- _WHAT THE EXERCISE ASKS_: Please restate word for word, and with nothing added, the lines that run from the one holding "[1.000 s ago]" to the end of the entries below.
⟨
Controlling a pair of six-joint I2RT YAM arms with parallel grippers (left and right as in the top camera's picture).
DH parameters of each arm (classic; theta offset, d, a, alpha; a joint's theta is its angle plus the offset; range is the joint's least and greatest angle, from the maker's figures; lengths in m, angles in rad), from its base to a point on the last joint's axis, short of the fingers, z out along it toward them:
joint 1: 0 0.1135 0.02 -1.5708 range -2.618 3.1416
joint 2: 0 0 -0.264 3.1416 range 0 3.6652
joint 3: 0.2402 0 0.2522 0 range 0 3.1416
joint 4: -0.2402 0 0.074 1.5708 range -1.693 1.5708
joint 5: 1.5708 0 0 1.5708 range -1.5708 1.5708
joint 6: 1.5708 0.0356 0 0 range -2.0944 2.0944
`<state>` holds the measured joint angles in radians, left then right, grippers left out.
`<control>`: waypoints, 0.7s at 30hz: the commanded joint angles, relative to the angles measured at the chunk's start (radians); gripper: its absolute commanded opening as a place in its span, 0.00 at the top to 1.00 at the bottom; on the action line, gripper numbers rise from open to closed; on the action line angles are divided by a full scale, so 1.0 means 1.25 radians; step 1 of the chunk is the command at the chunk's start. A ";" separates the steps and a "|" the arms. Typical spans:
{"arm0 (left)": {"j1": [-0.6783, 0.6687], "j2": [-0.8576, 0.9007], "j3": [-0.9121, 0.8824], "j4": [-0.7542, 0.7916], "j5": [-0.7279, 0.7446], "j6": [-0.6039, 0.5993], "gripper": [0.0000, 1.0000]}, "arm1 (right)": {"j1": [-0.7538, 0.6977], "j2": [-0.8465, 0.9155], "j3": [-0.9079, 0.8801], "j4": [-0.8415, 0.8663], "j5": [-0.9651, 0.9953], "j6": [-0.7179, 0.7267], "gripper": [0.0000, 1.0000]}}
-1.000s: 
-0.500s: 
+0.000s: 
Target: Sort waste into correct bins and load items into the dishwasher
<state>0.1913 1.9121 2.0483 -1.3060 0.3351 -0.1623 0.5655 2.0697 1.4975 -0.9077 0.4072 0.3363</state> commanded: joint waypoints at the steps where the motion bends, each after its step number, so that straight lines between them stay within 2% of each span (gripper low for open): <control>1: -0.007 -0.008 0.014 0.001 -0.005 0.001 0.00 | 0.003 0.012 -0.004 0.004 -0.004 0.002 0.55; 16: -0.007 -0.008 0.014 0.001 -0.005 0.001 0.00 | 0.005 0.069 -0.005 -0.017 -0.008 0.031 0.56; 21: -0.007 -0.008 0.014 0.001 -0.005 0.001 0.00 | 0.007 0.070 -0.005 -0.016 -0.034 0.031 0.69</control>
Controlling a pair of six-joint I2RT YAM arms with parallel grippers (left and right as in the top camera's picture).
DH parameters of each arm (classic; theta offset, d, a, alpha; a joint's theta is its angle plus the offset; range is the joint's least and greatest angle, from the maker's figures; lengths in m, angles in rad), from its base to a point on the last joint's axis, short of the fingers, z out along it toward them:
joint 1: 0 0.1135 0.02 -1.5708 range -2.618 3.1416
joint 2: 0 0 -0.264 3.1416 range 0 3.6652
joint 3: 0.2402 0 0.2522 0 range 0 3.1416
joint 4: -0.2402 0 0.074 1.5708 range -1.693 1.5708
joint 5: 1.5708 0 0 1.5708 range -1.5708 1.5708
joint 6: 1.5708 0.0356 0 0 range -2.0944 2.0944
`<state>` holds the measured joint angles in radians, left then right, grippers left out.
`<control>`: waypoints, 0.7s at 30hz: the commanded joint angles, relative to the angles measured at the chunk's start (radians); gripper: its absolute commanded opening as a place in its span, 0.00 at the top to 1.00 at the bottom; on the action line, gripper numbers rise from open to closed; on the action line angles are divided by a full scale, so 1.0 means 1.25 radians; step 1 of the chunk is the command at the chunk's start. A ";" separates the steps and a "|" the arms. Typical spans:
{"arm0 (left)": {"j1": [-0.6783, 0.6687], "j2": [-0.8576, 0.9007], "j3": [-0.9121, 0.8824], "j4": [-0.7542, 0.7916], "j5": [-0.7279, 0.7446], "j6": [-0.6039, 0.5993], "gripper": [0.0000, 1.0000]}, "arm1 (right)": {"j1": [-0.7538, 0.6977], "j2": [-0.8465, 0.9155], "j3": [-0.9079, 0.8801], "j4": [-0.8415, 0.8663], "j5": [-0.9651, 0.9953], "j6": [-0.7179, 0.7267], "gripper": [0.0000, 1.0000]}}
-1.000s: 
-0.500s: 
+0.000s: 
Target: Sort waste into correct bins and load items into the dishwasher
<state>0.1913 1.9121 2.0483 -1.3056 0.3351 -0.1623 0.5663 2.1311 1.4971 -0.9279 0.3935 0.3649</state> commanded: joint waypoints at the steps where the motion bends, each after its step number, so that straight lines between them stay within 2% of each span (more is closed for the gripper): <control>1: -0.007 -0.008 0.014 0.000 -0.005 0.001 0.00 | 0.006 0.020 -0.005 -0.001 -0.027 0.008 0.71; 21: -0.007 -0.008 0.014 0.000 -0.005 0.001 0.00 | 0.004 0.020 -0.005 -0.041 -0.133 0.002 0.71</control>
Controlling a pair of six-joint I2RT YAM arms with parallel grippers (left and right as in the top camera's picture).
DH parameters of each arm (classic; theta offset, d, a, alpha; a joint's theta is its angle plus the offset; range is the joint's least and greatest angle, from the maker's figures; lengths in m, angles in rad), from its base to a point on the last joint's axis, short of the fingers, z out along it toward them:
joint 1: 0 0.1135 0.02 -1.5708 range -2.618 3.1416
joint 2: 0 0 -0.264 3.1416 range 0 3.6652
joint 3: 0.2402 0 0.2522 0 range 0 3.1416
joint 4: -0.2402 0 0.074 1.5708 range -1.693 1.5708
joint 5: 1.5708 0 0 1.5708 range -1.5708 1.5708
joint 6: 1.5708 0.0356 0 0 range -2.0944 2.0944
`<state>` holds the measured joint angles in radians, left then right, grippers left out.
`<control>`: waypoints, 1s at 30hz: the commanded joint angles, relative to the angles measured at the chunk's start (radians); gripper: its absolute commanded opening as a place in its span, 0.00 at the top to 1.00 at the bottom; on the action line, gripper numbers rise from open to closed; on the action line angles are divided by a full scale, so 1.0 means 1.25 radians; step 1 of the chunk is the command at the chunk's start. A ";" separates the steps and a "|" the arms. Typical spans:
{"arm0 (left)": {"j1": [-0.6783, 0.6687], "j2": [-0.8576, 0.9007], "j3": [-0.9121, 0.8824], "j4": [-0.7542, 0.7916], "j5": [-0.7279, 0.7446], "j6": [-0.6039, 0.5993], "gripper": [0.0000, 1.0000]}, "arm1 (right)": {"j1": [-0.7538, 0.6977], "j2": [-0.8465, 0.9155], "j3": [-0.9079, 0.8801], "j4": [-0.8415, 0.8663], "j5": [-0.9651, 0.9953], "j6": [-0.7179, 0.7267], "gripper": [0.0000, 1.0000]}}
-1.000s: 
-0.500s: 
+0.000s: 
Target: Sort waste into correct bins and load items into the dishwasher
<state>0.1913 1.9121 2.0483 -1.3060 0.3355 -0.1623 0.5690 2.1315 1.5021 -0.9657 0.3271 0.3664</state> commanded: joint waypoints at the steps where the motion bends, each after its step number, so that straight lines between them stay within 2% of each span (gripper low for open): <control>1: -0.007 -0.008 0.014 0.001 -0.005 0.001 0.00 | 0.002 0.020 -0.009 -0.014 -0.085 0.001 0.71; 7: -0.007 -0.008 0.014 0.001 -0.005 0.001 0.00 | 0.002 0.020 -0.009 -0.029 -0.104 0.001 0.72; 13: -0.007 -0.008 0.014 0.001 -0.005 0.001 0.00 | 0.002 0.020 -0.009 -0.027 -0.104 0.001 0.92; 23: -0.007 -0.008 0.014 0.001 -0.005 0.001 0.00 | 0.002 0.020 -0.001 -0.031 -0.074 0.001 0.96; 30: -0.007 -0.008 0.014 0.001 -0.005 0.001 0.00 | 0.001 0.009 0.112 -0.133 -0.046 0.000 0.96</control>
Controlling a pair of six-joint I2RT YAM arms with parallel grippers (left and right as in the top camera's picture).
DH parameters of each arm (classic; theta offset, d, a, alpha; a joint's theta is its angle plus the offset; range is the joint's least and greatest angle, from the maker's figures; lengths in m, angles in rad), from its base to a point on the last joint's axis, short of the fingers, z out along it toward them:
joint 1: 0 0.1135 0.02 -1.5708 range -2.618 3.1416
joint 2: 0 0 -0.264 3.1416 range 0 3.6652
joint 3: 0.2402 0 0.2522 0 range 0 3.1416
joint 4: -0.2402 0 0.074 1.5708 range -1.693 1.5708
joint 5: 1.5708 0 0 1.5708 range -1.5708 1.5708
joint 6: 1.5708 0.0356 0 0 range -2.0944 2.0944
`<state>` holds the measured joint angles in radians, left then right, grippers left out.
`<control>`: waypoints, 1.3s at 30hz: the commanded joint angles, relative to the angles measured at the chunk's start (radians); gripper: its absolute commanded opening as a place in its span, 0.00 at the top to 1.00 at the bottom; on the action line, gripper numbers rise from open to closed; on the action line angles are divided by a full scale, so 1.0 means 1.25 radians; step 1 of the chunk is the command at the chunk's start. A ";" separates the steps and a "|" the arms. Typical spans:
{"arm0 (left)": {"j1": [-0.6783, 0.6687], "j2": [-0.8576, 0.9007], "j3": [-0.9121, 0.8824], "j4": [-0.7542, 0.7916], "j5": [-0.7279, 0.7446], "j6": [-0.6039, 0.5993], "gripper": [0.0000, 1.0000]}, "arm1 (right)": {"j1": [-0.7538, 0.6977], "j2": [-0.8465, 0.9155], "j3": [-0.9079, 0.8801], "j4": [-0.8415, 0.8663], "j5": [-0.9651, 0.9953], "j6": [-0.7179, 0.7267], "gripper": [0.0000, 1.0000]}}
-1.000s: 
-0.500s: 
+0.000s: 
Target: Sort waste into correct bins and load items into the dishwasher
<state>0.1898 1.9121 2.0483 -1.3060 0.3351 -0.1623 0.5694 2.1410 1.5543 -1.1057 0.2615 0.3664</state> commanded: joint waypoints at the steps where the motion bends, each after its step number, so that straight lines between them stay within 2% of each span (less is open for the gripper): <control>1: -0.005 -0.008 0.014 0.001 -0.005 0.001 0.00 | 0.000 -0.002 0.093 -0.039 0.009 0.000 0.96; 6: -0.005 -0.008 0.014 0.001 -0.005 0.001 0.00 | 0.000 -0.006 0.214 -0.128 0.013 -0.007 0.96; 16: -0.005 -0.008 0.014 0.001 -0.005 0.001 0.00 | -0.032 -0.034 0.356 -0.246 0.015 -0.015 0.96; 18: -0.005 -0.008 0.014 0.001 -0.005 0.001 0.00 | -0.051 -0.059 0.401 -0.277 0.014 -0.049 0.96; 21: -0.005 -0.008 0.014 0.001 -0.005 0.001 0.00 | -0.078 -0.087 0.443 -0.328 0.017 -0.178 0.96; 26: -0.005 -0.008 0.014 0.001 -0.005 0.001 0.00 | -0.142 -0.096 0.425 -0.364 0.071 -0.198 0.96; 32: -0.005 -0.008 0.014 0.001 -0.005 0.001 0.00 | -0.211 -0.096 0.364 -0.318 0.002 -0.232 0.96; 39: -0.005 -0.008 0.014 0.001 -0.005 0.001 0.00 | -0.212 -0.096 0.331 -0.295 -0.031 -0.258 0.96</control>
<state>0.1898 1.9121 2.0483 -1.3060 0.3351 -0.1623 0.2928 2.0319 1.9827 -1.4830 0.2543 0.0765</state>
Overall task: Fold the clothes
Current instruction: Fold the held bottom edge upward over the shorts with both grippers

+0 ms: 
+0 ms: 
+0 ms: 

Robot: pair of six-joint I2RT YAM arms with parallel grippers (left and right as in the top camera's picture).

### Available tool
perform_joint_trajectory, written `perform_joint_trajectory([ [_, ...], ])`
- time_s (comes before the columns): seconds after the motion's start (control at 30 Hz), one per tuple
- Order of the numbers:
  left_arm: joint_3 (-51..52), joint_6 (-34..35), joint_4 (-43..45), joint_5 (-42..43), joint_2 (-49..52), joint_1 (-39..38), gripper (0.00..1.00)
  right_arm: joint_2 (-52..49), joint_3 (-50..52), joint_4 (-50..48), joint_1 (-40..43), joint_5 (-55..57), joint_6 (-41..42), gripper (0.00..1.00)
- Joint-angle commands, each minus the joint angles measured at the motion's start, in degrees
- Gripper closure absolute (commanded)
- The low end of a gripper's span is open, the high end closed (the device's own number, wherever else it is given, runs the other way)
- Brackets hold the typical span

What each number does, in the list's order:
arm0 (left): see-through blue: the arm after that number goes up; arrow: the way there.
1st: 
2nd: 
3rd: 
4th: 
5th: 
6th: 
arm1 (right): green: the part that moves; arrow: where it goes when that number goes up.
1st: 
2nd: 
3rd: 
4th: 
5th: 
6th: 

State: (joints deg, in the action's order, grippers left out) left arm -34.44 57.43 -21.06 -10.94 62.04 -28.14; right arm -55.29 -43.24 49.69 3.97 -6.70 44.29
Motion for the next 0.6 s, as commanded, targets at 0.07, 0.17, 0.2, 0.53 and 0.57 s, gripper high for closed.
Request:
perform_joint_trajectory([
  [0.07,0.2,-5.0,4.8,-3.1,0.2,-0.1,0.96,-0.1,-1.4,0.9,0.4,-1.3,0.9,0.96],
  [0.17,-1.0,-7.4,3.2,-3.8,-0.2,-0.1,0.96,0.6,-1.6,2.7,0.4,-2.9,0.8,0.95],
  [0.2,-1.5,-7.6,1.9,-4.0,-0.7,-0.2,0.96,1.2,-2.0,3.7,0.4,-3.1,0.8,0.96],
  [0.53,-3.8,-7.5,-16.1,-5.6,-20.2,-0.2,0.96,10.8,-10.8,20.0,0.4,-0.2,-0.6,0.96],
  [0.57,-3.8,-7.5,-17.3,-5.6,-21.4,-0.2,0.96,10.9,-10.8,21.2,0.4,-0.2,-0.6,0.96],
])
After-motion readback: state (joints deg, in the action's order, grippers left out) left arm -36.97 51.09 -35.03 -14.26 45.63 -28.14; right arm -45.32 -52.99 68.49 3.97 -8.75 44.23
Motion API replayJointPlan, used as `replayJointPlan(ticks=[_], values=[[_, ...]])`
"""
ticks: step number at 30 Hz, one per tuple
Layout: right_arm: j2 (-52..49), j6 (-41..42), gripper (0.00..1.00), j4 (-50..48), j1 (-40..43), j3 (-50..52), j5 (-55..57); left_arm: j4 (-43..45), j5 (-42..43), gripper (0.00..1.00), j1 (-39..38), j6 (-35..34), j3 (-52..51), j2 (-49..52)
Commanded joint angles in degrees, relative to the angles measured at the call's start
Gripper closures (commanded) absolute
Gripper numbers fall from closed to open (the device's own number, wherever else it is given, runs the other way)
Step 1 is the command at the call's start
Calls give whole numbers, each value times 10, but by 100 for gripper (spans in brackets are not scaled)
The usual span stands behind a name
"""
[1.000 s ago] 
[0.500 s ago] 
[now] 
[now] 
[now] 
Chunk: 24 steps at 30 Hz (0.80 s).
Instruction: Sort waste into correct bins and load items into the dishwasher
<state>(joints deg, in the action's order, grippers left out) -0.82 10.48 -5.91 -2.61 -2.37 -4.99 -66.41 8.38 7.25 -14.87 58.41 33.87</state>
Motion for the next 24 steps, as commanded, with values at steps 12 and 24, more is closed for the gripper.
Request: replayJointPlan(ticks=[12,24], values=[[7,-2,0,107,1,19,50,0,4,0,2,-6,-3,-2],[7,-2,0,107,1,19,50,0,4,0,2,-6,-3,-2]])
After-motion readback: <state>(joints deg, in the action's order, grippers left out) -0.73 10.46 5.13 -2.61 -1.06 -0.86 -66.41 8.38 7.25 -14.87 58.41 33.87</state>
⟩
- _ANSWER_:
[1.000 s ago] 
[0.500 s ago] 
[now] 
[now] 
[now] 
Chunk: 24 steps at 30 Hz (0.80 s).
Instruction: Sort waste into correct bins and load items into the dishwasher
<state>(joints deg, in the action's order, grippers left out) -0.82 10.48 -5.91 -2.61 -2.37 -4.99 -66.41 8.38 7.25 -14.87 58.41 33.87</state>
Motion for the next 24 steps, as commanded, with values at steps 12 and 24, more is closed for the gripper.
Request: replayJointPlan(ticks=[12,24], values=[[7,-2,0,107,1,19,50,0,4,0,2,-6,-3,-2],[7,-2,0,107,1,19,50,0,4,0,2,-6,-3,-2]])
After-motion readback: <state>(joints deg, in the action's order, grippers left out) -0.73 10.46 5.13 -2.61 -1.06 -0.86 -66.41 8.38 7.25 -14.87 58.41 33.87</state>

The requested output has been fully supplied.